Activity. Set down the entries once more, exactly as they are written.

-- Data records follows --

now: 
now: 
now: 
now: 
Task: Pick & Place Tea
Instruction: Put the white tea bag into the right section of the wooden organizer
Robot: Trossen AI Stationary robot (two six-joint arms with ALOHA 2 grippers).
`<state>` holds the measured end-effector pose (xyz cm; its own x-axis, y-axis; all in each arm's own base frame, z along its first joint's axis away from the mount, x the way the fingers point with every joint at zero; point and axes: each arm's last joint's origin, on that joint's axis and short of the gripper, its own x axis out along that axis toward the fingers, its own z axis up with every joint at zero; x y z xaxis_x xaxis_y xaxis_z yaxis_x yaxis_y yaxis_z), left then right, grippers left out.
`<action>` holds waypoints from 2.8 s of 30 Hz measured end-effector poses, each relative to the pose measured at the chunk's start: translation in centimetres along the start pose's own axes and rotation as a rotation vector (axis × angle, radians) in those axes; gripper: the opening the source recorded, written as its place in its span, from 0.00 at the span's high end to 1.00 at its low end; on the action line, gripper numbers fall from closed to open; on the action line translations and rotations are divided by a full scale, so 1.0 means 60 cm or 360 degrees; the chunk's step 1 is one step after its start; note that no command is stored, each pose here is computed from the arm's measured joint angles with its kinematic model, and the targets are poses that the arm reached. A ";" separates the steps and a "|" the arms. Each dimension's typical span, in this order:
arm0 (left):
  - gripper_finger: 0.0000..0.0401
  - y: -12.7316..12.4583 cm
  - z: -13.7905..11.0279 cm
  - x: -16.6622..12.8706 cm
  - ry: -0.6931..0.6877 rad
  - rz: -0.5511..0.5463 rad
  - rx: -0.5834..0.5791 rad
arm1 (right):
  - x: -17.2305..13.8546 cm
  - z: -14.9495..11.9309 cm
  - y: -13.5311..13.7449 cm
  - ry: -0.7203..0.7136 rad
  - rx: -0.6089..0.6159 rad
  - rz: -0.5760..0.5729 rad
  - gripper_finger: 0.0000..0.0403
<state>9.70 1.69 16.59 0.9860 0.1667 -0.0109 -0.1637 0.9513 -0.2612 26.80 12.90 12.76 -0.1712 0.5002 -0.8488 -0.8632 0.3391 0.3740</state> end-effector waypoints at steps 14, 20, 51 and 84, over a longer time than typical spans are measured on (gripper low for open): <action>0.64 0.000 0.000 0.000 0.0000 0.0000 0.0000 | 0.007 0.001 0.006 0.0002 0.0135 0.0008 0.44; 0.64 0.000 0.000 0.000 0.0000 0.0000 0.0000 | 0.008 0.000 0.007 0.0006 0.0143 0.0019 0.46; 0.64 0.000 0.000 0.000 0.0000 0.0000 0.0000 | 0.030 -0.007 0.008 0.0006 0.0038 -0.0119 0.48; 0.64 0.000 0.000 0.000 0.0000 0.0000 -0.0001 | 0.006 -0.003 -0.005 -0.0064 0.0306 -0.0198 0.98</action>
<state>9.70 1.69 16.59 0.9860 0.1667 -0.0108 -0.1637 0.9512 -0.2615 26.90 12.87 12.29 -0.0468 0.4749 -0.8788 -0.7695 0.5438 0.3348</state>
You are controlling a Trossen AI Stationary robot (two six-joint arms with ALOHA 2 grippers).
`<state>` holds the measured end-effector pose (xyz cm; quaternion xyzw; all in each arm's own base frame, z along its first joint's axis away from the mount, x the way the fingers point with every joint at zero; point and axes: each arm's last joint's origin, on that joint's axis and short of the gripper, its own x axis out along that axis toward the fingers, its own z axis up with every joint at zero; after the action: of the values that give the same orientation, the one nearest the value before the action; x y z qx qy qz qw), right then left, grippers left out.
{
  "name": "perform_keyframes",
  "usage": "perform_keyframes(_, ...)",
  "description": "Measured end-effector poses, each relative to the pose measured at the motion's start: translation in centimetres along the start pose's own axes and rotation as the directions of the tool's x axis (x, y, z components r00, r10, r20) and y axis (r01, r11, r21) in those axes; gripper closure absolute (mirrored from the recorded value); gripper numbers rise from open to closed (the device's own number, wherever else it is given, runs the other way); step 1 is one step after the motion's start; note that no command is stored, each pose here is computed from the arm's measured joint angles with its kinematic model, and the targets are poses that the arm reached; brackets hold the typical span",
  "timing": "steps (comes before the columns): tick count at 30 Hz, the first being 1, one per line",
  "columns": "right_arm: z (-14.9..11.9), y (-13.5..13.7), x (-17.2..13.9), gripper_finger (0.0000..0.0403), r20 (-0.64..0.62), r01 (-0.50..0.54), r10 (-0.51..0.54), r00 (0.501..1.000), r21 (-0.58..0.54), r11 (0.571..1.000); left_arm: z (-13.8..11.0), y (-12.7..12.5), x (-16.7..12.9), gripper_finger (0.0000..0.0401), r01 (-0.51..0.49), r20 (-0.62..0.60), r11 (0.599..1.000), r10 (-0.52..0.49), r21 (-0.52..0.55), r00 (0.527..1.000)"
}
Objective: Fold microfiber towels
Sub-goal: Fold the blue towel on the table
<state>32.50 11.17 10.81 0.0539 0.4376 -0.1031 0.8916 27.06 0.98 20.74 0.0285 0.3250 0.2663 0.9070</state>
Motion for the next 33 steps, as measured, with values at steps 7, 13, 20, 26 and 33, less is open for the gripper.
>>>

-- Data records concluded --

Result of the exercise.
now: 
now: 
now: 
now: 
Task: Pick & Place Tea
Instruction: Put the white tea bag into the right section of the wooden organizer
Robot: Trossen AI Stationary robot (two six-joint arms with ALOHA 2 grippers).
`<state>` holds the measured end-effector pose (xyz cm; its own x-axis, y-axis; all in each arm's own base frame, z along its first joint's axis away from the mount, x the way the fingers point with every joint at zero; point and axes: each arm's last joint's origin, on that joint's axis and short of the gripper, its own x axis out along that axis toward the fingers, its own z axis up with every joint at zero; x y z xaxis_x xaxis_y xaxis_z yaxis_x yaxis_y yaxis_z), left then right, grippers left out.
`<action>` holds waypoints from 2.8 s of 30 Hz measured end-effector poses, each relative to the pose measured at the chunk's start: translation in centimetres along the start pose's own axes and rotation as a rotation vector (axis × angle, radians) in those axes; gripper: the opening the source recorded, written as its place in its span, from 0.00 at the span's high end to 1.00 at its low end; on the action line, gripper numbers fall from closed to open; on the action line translations and rotations are divided by a full scale, so 1.0 means 60 cm or 360 degrees; the chunk's step 1 is one step after its start; note that no command is stored, each pose here is computed from the arm's measured joint angles with its kinematic model, and the targets are poses that the arm reached. A ";" separates the steps and a "|" the arms. Each dimension's typical span, in this order:
arm0 (left):
  - gripper_finger: 0.0000..0.0401
  - y: -12.7316..12.4583 cm
  - z: -13.7905..11.0279 cm
  - x: -16.6622..12.8706 cm
  - ry: -0.6931..0.6877 rad
  - rz: -0.5511..0.5463 rad
  - rx: -0.5834..0.5791 rad
arm1 (right):
  - x: -17.2305..13.8546 cm
  - z: -14.9495..11.9309 cm
  - y: -13.5311..13.7449 cm
  - ry: -0.7203..0.7136 rad
  - rx: -0.6089..0.6159 rad
  - rz: -0.5760..0.5729 rad
  - gripper_finger: 0.0000..0.0403
<state>9.70 1.69 16.59 0.9860 0.1667 -0.0109 -0.1637 0.9513 -0.2612 26.80 12.90 12.76 -0.1712 0.5002 -0.8488 -0.8632 0.3391 0.3740</state> end-effector waypoints at steps 14, 20, 51 and 84, over a longer time than typical spans are measured on (gripper low for open): <action>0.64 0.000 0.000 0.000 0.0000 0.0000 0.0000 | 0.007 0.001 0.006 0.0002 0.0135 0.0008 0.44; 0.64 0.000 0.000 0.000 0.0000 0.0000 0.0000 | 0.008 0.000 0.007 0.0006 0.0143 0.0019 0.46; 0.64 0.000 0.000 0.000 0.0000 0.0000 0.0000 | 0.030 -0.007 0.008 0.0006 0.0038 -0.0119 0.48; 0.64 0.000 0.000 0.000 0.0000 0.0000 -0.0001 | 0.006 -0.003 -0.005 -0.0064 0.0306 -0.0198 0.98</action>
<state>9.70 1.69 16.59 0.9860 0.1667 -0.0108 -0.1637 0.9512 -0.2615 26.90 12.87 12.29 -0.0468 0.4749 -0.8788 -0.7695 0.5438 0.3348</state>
You are controlling a Trossen AI Stationary robot (two six-joint arms with ALOHA 2 grippers).
`<state>` holds the measured end-effector pose (xyz cm; quaternion xyzw; all in each arm's own base frame, z along its first joint's axis away from the mount, x the way the fingers point with every joint at zero; point and axes: each arm's last joint's origin, on that joint's axis and short of the gripper, its own x axis out along that axis toward the fingers, its own z axis up with every joint at zero; after the action: of the values that give the same orientation, the one nearest the value before the action; x y z qx qy qz qw), right then left, grippers left out.
{
  "name": "perform_keyframes",
  "usage": "perform_keyframes(_, ...)",
  "description": "Measured end-effector poses, each relative to the pose measured at the motion's start: translation in centimetres along the start pose's own axes and rotation as the directions of the tool's x axis (x, y, z components r00, r10, r20) and y axis (r01, r11, r21) in those axes; gripper closure absolute (mirrored from the recorded value); gripper numbers rise from open to closed (the device's own number, wherever else it is given, runs the other way); step 1 is one step after the motion's start; note that no command is stored, each pose here is computed from the arm's measured joint angles with its kinematic model, and the targets are poses that the arm reached; brackets hold the typical span",
  "timing": "steps (comes before the columns): tick count at 30 Hz, the first being 1, one per line",
  "columns": "right_arm: z (-14.9..11.9), y (-13.5..13.7), x (-17.2..13.9), gripper_finger (0.0000..0.0403), r20 (-0.64..0.62), r01 (-0.50..0.54), r10 (-0.51..0.54), r00 (0.501..1.000), r21 (-0.58..0.54), r11 (0.571..1.000); left_arm: z (-13.8..11.0), y (-12.7..12.5), x (-16.7..12.9), gripper_finger (0.0000..0.0401), r01 (-0.51..0.49), r20 (-0.62..0.60), r11 (0.599..1.000), r10 (-0.52..0.49), r21 (-0.52..0.55), r00 (0.527..1.000)"
}
Objective: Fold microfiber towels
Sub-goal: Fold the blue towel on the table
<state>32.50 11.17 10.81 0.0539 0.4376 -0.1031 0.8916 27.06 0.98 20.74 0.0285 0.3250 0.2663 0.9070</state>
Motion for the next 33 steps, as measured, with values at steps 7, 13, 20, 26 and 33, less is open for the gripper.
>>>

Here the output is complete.